Le speranze di ripresa sono tutte riposte sull’export. Con i consumi interni ancora stagnanti, le aziende più dinamiche sono quelle che riescono a piazzare i loro prodotti oltreconfine.
Una prospettiva resa oggi più semplice dall’indebolimento dell’ euro rispetto alle altre grandi valute internazionali, ma che non riguarda tutti i prodotti, bensì solo quelli maggiormente in grado di esprimere il gusto e l’eccellenza italiani.

Secondo il DEF 2015 per l’ anno in corso è attesa una crescita delle esportazioni del 3,8%. Un progresso non esaltante, ma comunque positivo se si considera che il PIL italiano nel suo complesso non dovrebbe salire oltre lo 0,7%. A stimolare le vendite all’estero non solo le cause valutarie, ma anche ragioni strutturali legate alla crescita della classe media e di quella benestante nei Paesi in via di sviluppo, molti dei quali guardano all’Italia come un modello di buon gusto e qualità.
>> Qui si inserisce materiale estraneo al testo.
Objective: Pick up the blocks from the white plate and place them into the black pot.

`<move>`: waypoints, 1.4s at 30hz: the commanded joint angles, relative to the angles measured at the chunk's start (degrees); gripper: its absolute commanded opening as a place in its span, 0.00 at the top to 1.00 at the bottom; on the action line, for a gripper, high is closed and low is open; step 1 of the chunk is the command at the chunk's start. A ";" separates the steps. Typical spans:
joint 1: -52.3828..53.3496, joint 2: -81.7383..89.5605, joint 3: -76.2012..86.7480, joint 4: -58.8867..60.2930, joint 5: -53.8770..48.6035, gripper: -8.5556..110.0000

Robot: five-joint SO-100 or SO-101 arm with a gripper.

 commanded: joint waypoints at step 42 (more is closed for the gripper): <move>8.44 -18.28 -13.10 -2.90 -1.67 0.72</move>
La forza dell’ export italiano è concentrata soprattutto nei beni che caratterizzano storicamente la produzione italiana, fotografate nella sesta edizione della ricerca «Esportare la Dolce vita», curata da Centro Studi Confindustria e Prometeia. Lo studio prende in considerazione i BBF, acronimo che sta ad indicare i prodotti belli e ben fatti, vale a dire tutti quei beni di consumo di fascia medio-alta che si differenziano per il design, la cura, la qualità dei materiali e delle lavorazioni. Prodotti che abbracciano i settori alimentare, arredamento, abbigliamento e tessile casa, calzature, occhialeria e oreficeria-gioielleria.
Secondo gli analisti, le esportazioni di questo comparto sono destinate a passare dagli 11 miliardi registrati nel 2014 a 16 miliardi nel 2020.
Un progresso del 45% in sei anni (e del 100% se il confronto si fa con i 10 miliardi registrati nel 2010) che sarà possibile grazie soprattutto alla domanda proveniente dai mercati emergenti, dove si sta formando una classe con un buon potere di spesa di dimensioni sempre più rilevanti. Nei prossimi cinque anni, il mondo potrà contare su 224 milioni di nuovi ricchi: la metà di loro risiederà nei principali centri urbani di Cina, India e Indonesia, ma cresceranno anche in paesi più vicini all’Italia, come la Turchia. In queste realtà le produzioni italiane rappresentano per i consumatori uno status symbol, grazie alla forza delle grandi firme, ma anche al fascino esercitato in generale dall’Italia e dal made in Italy, che costituisce un brand.

Un dato curioso che emerge dalla ricerca è relativo ai principali mercati di destinazione dei BBF italiani. La convinzione è che la Russia manterrà il primato (3,5 miliardi di export atteso nel 2020), nonostante la difficile congiuntura che sta caratterizzando da tempo la Federazione. Gli Emirati Arabi saranno il secondo mercato (export per 3,3 miliardi di euro), con la Cina a chiudere il podio (2,2 miliardi). In ogni caso, le opportunità maggiori arriveranno dai Paesi più vicini, tanto che la Polonia assorbirà un import pari a quello di tutta l’ America Latina (oltre 300 milioni).

Va comunque considerato che la penetrazione nei mercati esteri non è certo facile. A maggior ragione per le imprese italiane, buona parte delle quali caratterizzata da ridotte dimensioni che rendono più ardui gli investimenti.